• _Required work_: Here are the records. Write out exactly the lines between the one holding "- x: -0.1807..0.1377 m" and the one holding "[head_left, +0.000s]", inclusive.

• _Input data_:
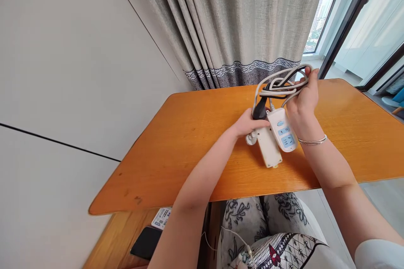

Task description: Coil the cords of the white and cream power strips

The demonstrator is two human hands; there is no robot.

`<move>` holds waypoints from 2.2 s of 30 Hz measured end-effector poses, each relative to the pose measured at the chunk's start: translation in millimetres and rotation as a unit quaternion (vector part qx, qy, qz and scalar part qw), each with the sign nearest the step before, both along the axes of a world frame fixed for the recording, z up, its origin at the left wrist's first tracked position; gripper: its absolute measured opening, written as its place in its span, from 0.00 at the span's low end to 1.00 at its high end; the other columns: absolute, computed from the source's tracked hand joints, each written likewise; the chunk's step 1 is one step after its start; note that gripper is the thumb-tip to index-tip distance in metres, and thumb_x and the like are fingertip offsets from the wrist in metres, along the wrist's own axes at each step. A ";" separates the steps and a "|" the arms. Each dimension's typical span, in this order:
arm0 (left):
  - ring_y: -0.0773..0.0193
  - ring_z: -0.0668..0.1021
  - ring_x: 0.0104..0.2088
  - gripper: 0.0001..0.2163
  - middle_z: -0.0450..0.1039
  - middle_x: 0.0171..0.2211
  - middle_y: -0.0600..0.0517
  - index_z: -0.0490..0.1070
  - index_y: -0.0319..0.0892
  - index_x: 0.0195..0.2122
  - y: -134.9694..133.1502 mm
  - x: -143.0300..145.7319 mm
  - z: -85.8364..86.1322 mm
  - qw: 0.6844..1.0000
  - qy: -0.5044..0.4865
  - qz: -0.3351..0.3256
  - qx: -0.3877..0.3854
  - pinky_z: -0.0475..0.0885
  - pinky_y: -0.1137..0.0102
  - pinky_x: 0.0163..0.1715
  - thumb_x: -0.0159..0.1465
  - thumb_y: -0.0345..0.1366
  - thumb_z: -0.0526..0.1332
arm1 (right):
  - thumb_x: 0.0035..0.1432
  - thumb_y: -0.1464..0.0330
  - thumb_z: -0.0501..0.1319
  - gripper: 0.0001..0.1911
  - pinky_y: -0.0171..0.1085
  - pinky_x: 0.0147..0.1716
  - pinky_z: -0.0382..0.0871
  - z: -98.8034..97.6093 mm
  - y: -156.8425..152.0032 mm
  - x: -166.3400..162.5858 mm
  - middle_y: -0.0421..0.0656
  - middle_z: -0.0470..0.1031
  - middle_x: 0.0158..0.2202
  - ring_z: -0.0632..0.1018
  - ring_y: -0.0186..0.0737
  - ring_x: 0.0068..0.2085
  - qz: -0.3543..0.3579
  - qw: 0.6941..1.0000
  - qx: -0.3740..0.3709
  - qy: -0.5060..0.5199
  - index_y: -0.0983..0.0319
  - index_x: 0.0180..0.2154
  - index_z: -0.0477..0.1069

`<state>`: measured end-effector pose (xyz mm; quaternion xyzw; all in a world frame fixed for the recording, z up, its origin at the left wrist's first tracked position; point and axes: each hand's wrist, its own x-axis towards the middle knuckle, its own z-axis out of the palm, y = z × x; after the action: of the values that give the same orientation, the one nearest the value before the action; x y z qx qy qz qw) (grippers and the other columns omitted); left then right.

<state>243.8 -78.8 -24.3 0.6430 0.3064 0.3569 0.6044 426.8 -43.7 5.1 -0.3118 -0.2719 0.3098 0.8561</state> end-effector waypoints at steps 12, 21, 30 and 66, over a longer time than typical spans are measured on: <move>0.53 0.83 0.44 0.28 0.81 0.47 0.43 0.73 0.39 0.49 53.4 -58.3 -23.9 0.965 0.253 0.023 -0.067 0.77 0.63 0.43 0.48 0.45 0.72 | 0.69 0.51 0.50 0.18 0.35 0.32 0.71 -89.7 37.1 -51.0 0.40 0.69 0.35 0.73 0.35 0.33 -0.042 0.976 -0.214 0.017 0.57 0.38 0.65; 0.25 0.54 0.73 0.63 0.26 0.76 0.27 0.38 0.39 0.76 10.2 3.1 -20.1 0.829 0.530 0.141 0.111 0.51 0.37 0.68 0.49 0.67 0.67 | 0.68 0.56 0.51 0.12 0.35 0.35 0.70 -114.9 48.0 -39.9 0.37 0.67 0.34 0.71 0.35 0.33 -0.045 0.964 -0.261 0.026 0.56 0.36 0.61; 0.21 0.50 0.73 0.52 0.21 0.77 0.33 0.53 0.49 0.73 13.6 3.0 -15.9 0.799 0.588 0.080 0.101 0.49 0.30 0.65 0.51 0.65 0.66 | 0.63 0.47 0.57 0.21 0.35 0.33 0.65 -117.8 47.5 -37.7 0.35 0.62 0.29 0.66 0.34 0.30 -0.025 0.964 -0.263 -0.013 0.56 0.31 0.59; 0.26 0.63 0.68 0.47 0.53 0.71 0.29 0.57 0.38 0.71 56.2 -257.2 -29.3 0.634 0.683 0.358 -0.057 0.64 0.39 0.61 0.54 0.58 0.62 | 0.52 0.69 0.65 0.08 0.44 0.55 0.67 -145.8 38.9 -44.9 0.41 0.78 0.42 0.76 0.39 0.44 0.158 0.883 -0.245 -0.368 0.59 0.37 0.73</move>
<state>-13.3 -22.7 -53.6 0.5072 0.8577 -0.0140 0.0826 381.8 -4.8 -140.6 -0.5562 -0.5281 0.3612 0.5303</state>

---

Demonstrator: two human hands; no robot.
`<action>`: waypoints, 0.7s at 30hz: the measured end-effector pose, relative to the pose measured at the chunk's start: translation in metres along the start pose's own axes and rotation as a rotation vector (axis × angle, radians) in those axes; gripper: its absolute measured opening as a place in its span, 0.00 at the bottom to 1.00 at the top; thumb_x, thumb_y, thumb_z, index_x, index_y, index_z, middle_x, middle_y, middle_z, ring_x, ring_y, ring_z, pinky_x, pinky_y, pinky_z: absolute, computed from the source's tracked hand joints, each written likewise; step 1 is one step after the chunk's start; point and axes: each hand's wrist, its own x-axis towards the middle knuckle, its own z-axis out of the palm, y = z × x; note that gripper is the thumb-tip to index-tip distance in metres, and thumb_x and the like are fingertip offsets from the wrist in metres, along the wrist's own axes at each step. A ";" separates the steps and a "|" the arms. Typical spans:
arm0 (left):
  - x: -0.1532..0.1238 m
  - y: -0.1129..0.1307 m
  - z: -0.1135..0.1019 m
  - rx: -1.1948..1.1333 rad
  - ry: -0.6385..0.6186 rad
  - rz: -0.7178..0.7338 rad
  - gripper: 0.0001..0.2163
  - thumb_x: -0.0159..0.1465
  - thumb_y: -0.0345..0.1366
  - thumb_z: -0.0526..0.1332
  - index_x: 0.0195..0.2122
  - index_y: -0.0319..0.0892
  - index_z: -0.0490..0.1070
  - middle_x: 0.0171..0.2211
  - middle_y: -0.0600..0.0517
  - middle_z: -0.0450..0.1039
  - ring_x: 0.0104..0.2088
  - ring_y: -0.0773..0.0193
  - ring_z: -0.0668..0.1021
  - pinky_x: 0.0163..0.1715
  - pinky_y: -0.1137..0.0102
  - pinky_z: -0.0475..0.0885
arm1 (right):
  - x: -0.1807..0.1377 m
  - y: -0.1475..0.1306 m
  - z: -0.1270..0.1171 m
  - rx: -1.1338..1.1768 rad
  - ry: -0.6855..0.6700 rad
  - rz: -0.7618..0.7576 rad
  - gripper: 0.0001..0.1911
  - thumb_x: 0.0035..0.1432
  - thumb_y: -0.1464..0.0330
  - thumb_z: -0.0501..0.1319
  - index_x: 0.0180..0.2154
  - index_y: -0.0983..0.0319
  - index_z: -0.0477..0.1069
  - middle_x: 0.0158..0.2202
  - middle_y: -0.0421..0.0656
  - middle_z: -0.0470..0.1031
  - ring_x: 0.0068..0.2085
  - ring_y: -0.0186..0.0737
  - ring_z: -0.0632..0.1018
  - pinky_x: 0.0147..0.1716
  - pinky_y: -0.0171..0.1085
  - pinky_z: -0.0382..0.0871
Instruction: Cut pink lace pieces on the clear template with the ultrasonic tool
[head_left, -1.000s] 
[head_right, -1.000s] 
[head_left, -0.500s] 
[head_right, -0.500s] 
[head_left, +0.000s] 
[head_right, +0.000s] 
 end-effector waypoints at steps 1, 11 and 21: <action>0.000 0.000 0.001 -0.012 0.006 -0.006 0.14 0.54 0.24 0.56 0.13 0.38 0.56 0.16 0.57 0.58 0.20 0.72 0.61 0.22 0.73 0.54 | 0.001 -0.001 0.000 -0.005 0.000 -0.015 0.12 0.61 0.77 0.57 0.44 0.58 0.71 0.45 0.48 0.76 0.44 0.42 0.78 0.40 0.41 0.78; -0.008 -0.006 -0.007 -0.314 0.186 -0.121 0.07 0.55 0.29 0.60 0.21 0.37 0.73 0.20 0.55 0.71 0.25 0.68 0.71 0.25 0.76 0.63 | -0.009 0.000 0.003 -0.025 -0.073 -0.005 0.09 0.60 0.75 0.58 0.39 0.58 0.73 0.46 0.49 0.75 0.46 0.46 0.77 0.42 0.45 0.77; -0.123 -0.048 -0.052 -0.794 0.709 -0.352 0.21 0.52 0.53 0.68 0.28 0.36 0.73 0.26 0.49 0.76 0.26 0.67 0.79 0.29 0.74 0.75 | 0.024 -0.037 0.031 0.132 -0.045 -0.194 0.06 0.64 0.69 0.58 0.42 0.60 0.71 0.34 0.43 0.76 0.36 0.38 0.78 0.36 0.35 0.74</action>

• _Solution for this task_:
  - x: -0.1807..0.1377 m
  - y: -0.1475..0.1306 m
  - z: -0.1270..0.1171 m
  - rx: -1.1338..1.1768 rad
  - ry: -0.6855..0.6700 rad
  - rz: -0.7618..0.7576 rad
  - gripper: 0.0001..0.1911
  - thumb_x: 0.0035..0.1432
  - thumb_y: -0.1464..0.0330
  - thumb_z: -0.0501..0.1319
  - index_x: 0.0180..0.2154
  - index_y: -0.0983..0.0319
  - index_z: -0.0477..0.1069
  - middle_x: 0.0158..0.2202
  - middle_y: -0.0421..0.0656
  - middle_z: -0.0470..0.1031
  - ring_x: 0.0068..0.2085
  - ring_y: -0.0186..0.0737
  - ring_z: -0.0632..0.1018
  - pinky_x: 0.0147..0.1716
  - pinky_y: -0.0171..0.1085
  - pinky_z: -0.0382..0.0871
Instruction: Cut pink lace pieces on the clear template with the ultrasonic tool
[head_left, -1.000s] 
[head_right, -1.000s] 
[head_left, -0.500s] 
[head_right, -0.500s] 
[head_left, +0.000s] 

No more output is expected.